_What the exercise asks_.
Identify, in the records below, every line where the string "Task" appears, and copy each such line.

Segment Open

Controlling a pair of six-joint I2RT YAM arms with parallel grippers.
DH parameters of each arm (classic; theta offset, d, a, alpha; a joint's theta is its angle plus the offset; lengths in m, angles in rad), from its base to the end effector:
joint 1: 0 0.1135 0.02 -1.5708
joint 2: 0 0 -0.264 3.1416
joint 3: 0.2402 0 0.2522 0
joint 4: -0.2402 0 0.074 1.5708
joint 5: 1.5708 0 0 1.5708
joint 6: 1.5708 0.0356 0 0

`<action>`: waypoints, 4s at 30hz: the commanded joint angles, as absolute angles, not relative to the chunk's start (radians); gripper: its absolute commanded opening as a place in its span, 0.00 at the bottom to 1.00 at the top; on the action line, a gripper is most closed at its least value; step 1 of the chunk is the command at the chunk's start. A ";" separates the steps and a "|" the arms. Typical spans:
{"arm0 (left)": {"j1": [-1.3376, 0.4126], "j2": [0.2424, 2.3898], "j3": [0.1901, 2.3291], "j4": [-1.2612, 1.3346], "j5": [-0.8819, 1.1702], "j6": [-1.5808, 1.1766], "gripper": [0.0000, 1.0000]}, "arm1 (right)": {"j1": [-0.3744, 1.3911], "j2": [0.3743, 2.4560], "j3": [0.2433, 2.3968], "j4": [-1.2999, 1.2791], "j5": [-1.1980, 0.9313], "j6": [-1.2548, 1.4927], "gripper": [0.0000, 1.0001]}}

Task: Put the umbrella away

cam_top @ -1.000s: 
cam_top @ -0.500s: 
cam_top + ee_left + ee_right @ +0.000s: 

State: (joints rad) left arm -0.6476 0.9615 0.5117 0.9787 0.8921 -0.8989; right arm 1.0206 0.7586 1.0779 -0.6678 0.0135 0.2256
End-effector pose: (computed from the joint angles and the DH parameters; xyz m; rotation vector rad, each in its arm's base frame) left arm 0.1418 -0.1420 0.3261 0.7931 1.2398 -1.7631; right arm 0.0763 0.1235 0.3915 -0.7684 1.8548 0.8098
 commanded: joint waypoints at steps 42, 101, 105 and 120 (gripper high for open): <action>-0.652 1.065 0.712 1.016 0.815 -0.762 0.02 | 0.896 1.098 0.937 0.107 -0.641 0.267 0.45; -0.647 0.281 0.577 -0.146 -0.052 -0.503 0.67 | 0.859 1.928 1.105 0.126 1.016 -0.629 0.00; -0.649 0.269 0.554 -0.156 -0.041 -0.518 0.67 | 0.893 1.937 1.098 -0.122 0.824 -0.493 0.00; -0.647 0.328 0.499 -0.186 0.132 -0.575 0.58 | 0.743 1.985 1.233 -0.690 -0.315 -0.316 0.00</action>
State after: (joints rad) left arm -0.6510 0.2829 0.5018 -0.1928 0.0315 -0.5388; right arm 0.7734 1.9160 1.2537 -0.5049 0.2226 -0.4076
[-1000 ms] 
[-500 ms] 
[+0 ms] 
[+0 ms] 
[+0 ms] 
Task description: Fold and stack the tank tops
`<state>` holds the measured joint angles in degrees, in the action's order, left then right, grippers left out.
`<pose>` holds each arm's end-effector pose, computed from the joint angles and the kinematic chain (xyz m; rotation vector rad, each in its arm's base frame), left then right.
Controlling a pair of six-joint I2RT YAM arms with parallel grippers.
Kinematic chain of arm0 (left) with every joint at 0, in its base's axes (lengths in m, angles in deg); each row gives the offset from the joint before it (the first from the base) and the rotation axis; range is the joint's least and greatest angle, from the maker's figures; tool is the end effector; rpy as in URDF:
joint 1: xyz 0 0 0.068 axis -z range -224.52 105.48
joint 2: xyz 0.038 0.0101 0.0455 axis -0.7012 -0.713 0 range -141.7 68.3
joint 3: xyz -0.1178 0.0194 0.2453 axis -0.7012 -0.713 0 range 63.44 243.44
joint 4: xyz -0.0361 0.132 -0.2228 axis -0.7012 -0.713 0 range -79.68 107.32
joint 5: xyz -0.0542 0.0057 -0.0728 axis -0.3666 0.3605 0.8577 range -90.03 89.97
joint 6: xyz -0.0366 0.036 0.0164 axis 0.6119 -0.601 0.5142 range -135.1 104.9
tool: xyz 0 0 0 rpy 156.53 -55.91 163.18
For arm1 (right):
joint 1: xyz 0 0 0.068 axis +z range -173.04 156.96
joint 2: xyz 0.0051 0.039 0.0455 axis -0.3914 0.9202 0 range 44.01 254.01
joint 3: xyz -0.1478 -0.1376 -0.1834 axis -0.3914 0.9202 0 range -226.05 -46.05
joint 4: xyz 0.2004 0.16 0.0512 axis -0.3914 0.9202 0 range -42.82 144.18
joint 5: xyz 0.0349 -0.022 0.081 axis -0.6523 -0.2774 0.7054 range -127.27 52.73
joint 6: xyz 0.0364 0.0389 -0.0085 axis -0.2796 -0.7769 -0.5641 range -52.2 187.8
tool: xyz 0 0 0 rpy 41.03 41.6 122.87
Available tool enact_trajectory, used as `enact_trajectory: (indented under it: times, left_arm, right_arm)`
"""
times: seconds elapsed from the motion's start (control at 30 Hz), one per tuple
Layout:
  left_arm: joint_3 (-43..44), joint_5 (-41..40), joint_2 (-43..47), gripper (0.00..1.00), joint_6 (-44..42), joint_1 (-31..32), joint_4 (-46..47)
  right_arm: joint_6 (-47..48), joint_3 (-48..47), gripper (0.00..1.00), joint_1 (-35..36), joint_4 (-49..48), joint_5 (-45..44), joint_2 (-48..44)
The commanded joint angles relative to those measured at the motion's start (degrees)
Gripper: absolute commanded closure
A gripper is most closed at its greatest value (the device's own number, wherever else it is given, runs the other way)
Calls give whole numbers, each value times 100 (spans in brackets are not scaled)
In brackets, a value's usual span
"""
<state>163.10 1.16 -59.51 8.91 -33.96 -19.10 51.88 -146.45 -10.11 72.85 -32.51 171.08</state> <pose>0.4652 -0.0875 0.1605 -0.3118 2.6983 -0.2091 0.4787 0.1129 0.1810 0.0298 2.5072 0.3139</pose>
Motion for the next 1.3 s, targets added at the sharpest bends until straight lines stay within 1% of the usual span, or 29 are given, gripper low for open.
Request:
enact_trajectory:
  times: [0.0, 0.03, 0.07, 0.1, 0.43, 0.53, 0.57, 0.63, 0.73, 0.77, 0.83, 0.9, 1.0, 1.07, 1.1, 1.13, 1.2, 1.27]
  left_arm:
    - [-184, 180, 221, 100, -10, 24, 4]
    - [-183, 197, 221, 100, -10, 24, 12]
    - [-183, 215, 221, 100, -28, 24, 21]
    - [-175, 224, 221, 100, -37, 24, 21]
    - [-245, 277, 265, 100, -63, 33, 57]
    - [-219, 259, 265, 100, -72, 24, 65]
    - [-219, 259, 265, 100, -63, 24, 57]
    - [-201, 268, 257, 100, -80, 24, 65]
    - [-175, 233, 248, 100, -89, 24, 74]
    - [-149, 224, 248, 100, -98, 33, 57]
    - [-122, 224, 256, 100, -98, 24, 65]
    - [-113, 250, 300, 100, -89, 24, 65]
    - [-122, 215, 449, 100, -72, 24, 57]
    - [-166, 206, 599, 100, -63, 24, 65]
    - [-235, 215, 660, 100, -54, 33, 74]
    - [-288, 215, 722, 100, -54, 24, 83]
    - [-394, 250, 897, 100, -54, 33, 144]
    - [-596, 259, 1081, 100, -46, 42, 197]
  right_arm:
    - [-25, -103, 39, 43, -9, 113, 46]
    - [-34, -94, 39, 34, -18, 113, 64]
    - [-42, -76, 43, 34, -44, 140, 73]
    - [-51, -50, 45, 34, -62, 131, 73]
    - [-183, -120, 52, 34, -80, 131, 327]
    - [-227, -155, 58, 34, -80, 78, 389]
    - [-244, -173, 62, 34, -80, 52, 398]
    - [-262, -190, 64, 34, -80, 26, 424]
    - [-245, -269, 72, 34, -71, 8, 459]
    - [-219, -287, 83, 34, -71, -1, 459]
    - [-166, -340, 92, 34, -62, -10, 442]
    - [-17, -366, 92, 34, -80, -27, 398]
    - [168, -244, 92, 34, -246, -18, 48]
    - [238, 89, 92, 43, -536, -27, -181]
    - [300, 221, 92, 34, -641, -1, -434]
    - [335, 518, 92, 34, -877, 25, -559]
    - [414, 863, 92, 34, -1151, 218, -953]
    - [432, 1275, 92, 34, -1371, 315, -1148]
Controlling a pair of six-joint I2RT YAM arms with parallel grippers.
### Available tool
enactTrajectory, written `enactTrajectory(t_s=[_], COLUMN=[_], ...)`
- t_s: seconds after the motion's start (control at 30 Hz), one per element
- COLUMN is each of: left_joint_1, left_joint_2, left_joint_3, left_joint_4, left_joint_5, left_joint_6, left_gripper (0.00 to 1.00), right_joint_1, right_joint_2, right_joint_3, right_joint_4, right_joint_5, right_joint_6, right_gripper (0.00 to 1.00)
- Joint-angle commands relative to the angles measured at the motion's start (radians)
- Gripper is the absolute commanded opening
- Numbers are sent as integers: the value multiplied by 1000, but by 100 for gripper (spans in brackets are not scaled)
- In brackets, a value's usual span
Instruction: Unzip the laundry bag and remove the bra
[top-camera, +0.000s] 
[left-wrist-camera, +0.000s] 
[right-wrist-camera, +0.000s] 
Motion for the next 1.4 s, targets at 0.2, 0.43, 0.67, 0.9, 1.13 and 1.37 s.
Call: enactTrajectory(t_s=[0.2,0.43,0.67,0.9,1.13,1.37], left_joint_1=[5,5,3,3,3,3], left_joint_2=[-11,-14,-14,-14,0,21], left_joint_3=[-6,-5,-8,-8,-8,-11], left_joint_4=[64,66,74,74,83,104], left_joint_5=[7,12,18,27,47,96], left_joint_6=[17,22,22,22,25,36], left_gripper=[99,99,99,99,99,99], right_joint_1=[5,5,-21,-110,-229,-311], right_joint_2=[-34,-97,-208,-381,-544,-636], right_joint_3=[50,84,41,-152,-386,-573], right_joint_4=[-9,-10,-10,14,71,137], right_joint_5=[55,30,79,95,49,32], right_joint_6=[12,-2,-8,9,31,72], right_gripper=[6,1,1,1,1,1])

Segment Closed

_Answer box_.
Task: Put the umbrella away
Task description: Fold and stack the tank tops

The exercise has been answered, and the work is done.